原田くんの赤信号
 脳が機能しない、停止した思考は戻らない。

「初めて瑠美が死んだ時は、翌朝のニュースで知った。放心状態で学校に行くと、担任の先生が、泣きながら教室に入ってきたんだ」

 それなのにもかかわらず、耳はきちんと機能しているから、原田くんの話は確と聞こえてしまう。

「みんなざわついてたよ。だって先生が泣いてるんだもん、(だい)の大人が泣いてるんだもん。ニュース見てなかった奴等は『え?』って顔してた。そ……そしたら先生言ったんだ。『昨日、交通事故にあって大原さんが亡くなりました』って。『即死でした』って」

 時折言葉をつかえながら、辛そうに話す原田くん。彼の突拍子もないストーリーを耳にしているうちに、その内容を理解したいと強く思った脳が、段々と思考を取り戻していく。
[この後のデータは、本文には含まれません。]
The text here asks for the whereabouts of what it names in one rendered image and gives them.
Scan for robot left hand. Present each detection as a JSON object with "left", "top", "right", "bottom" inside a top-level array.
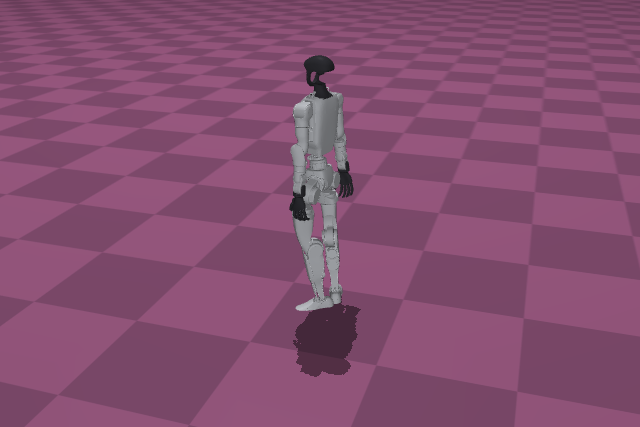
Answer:
[{"left": 289, "top": 185, "right": 310, "bottom": 221}]

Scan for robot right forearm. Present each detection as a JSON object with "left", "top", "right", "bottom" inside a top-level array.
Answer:
[{"left": 334, "top": 132, "right": 349, "bottom": 170}]

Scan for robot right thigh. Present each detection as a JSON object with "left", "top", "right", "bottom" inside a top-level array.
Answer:
[{"left": 318, "top": 170, "right": 340, "bottom": 246}]

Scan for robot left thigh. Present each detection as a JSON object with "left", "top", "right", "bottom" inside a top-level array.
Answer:
[{"left": 292, "top": 178, "right": 324, "bottom": 255}]

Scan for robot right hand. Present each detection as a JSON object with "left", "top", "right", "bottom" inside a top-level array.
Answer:
[{"left": 338, "top": 161, "right": 353, "bottom": 198}]

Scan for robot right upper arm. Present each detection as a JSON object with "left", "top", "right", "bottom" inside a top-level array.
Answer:
[{"left": 334, "top": 92, "right": 344, "bottom": 140}]

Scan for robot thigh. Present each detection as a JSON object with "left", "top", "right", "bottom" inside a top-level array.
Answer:
[
  {"left": 292, "top": 178, "right": 324, "bottom": 255},
  {"left": 318, "top": 170, "right": 340, "bottom": 246}
]

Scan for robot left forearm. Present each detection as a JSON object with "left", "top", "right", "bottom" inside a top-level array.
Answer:
[{"left": 291, "top": 145, "right": 308, "bottom": 194}]

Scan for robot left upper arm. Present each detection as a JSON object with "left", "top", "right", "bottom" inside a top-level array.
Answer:
[{"left": 290, "top": 101, "right": 313, "bottom": 156}]

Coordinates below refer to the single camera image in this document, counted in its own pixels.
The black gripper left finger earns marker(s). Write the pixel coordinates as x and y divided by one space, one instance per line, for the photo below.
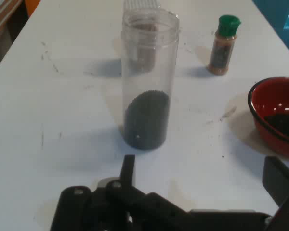
115 211

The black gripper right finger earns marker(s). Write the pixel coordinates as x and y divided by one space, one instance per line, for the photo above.
285 192

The clear plastic jar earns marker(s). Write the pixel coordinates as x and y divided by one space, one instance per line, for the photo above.
147 120

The black seed pile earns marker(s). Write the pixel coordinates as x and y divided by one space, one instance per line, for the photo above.
284 124

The red bowl black rim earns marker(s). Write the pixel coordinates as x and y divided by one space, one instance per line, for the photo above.
262 101

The spice bottle green cap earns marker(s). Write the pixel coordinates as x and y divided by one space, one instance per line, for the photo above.
221 55

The aluminium rail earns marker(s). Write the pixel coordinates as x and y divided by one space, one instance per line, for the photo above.
2 16

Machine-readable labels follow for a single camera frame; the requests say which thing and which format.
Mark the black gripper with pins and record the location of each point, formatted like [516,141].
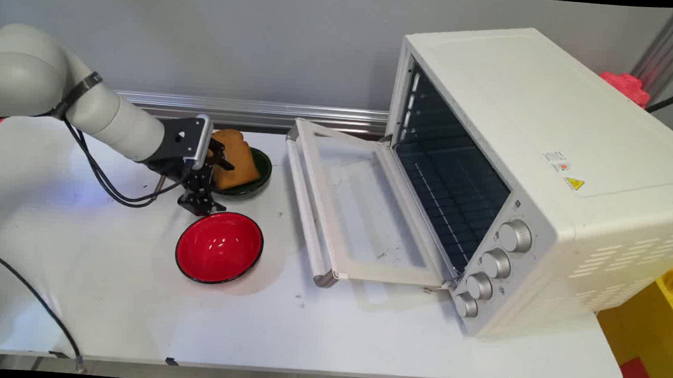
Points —
[200,179]

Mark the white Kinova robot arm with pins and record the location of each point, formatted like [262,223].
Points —
[34,74]

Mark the brown toast slice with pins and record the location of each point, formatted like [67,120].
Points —
[239,162]

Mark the dark green plate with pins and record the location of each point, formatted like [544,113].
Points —
[258,175]

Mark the red bowl with black rim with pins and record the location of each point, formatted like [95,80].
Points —
[219,247]

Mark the silver oven knob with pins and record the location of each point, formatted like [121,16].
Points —
[496,263]
[479,286]
[515,235]
[466,305]

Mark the white label sticker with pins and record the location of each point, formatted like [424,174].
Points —
[557,161]

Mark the yellow warning sticker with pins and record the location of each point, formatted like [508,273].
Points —
[574,184]

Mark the white toaster oven body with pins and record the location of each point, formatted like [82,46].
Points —
[579,139]

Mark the red crumpled object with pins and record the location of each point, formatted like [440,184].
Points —
[626,87]

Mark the yellow foam mat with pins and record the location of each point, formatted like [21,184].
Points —
[649,325]

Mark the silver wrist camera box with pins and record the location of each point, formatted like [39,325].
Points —
[203,140]

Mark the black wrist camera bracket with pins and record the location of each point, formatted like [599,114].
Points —
[179,138]

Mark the aluminium table rail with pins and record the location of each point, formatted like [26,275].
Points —
[247,112]

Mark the aluminium frame post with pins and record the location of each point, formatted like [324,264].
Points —
[669,48]
「その日の夜……瑠美のお通夜に仲の良い奴みんなと行ったんだ。みんな、超泣いてた。美希なんか、今すぐここで吐くんじゃないかってくらいわんわん泣いてた。ゲホゲホむせながらさ、とてもじゃないけどそんな美希の姿、見てられなかったよ」

 わたしのお通夜。
 美希ちゃんの大泣きする姿。

 原田くんが言葉を紡ぐたび、それは脳内で映像化され、悲惨な状況が浮かび上がる。

「瑠美の親族の好意でさ、俺等高校の連中も、瑠美の棺桶の中に、なんでも入れていいことになってたんだ。俺は入れるものなんてなかったから、なにも持って行かなかったけど、女子たちはそれぞれ手紙とか、折り紙で作った花とか持ってきてた。そんな中、福井も手に紙袋を提げてやってきたんだよね」

 福井くんが、わたしの棺桶に入れたいもの。それは──

「それは今……瑠美が持ってるそれと大きさは同じ。だけど青色のやつ。その中に、文房具セットみたいの入れてきた」

 わたしはふと、自分の手元に目を落とした。この紙袋の中に、福井くんが文房具セットを入れる?
 どうして福井くんが、亡くなったわたしに文房具セットをくれるのだろうと考えていれば、原田くんがその続きを話す。